■ **TO DO**:
Below are some entries. Copy each line that holds the string "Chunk".
___ ENTRIES SUPPLIED
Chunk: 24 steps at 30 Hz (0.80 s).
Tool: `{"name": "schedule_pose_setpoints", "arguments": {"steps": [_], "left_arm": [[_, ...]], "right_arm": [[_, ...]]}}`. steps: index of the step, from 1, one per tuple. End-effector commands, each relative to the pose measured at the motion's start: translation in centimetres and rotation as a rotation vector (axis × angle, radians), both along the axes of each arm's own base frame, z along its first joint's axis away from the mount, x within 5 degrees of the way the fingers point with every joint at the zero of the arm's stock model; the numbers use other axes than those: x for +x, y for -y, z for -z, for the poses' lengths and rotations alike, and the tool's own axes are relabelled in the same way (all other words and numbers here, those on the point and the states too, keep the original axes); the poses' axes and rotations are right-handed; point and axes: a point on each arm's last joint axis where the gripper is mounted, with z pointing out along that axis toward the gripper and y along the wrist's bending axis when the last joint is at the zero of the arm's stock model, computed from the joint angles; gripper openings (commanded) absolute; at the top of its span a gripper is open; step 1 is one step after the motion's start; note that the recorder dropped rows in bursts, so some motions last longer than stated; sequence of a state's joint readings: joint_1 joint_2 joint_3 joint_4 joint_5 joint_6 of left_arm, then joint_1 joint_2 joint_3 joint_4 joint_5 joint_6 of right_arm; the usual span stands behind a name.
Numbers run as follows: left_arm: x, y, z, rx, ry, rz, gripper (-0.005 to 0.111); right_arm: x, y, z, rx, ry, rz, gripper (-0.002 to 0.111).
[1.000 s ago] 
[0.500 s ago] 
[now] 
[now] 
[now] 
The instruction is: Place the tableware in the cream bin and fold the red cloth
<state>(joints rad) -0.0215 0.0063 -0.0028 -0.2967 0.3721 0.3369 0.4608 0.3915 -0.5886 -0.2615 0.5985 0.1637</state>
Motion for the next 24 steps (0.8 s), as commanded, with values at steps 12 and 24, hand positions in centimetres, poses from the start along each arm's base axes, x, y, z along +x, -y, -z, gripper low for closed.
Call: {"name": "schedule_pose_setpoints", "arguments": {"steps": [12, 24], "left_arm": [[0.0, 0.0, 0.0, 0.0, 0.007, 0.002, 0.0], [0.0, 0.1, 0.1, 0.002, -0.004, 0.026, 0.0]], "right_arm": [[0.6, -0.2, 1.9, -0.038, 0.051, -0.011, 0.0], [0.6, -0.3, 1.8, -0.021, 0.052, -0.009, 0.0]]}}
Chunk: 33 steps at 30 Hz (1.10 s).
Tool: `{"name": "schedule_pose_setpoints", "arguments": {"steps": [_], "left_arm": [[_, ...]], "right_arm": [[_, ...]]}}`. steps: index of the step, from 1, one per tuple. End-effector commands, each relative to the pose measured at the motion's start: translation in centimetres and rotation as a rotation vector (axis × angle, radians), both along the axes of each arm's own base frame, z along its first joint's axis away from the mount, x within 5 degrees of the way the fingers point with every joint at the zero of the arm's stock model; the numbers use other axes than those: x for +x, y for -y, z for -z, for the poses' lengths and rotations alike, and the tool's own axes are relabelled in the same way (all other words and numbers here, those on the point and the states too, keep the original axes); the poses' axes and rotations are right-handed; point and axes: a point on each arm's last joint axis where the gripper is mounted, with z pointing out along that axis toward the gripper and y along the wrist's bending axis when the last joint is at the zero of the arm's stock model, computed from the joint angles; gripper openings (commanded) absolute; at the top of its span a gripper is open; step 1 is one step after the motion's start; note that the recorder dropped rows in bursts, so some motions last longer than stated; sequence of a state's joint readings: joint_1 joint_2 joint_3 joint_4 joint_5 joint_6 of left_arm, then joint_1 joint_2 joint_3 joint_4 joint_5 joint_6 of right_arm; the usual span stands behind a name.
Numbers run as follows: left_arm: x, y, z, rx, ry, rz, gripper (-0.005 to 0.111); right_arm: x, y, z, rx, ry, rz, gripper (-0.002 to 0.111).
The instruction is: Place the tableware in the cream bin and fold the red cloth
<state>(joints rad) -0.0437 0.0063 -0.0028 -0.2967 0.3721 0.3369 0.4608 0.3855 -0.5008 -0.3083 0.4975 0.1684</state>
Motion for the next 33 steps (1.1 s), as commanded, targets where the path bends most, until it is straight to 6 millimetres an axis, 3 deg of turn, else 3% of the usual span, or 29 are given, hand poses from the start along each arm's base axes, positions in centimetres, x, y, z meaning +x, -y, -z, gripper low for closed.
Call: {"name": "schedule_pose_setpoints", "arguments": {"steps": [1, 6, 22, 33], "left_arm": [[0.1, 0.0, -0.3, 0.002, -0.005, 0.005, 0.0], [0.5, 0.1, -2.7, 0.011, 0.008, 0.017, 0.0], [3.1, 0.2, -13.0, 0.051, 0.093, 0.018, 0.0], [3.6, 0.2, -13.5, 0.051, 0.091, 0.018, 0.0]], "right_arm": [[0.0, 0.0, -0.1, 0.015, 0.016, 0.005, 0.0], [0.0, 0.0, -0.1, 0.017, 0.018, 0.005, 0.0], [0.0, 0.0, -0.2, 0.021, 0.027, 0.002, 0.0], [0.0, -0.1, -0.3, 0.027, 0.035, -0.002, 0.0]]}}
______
■ **SOLUTION TO THE PROBLEM**:
Chunk: 24 steps at 30 Hz (0.80 s).
Chunk: 33 steps at 30 Hz (1.10 s).

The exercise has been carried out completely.